/---
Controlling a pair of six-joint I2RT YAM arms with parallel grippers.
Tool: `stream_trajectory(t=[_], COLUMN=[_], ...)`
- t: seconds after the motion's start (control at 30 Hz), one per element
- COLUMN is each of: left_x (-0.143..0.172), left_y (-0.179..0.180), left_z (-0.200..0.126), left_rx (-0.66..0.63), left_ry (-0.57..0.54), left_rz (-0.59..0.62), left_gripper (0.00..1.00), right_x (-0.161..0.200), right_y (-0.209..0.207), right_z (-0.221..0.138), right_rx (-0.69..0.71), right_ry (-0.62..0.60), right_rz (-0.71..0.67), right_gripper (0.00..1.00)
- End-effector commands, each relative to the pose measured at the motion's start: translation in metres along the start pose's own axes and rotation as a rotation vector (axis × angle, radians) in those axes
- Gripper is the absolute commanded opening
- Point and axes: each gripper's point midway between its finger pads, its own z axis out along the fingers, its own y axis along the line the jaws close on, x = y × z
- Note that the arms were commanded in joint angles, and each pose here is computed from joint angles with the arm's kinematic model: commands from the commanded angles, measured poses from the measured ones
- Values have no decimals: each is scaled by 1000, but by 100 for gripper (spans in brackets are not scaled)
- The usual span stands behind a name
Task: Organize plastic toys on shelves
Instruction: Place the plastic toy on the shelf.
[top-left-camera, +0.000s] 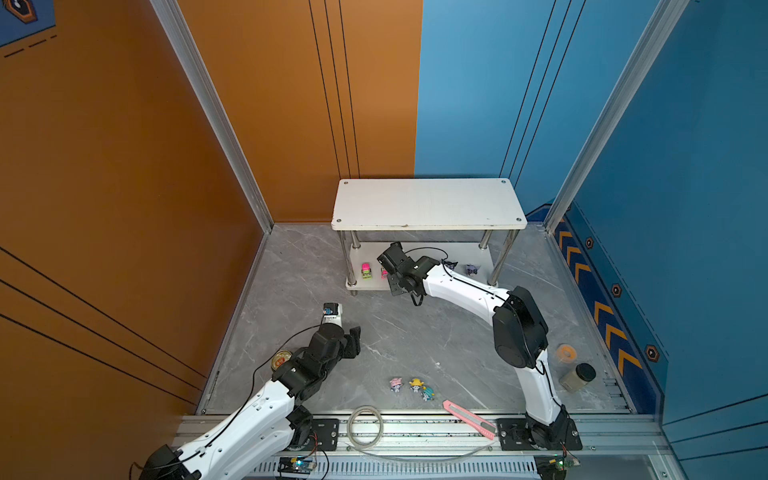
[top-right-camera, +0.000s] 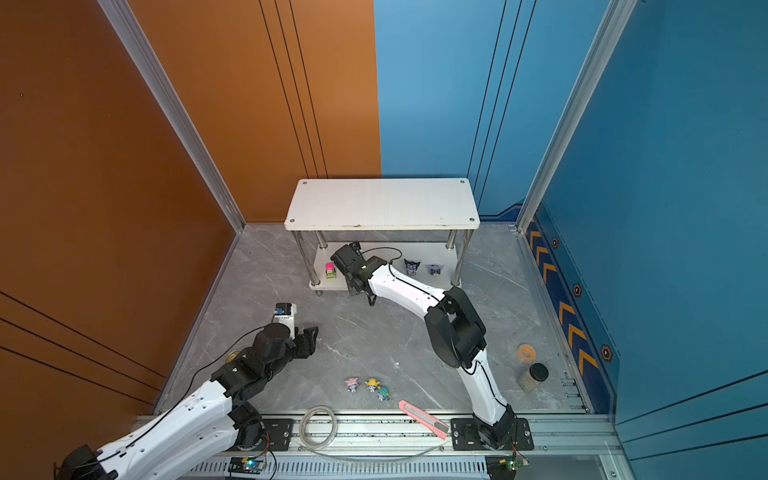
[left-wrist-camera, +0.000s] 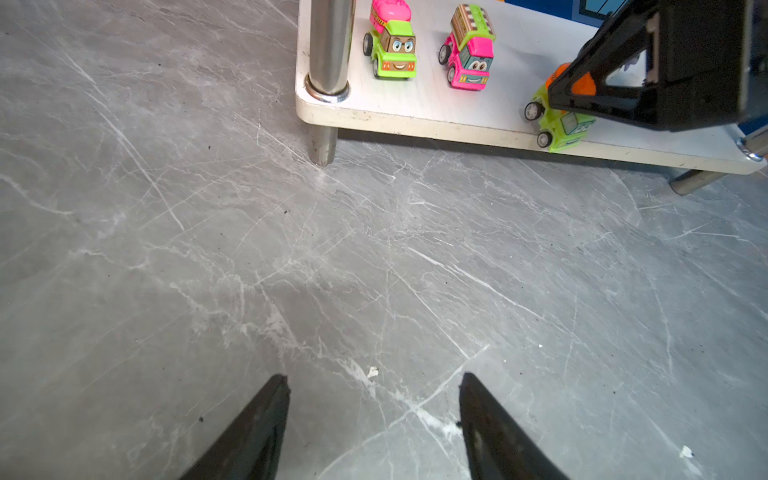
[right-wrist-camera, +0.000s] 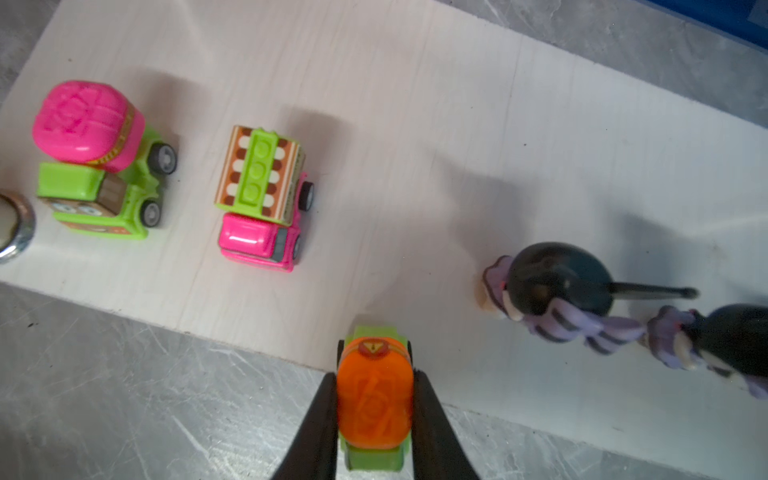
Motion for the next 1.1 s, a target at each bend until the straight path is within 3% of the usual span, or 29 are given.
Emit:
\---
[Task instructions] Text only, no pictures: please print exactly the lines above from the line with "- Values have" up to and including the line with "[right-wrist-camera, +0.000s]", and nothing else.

[Answer to this problem]
- Values have no decimals: each is scaled by 1000, but by 100 for gripper (spans in brackets are not scaled)
- The usual span stands behind a name
Task: Organize plastic toys on shelves
Instruction: Place the plastic toy on the shelf.
[top-left-camera, +0.000s] 
[top-right-camera, +0.000s] 
[left-wrist-camera, +0.000s] 
[right-wrist-camera, +0.000s] 

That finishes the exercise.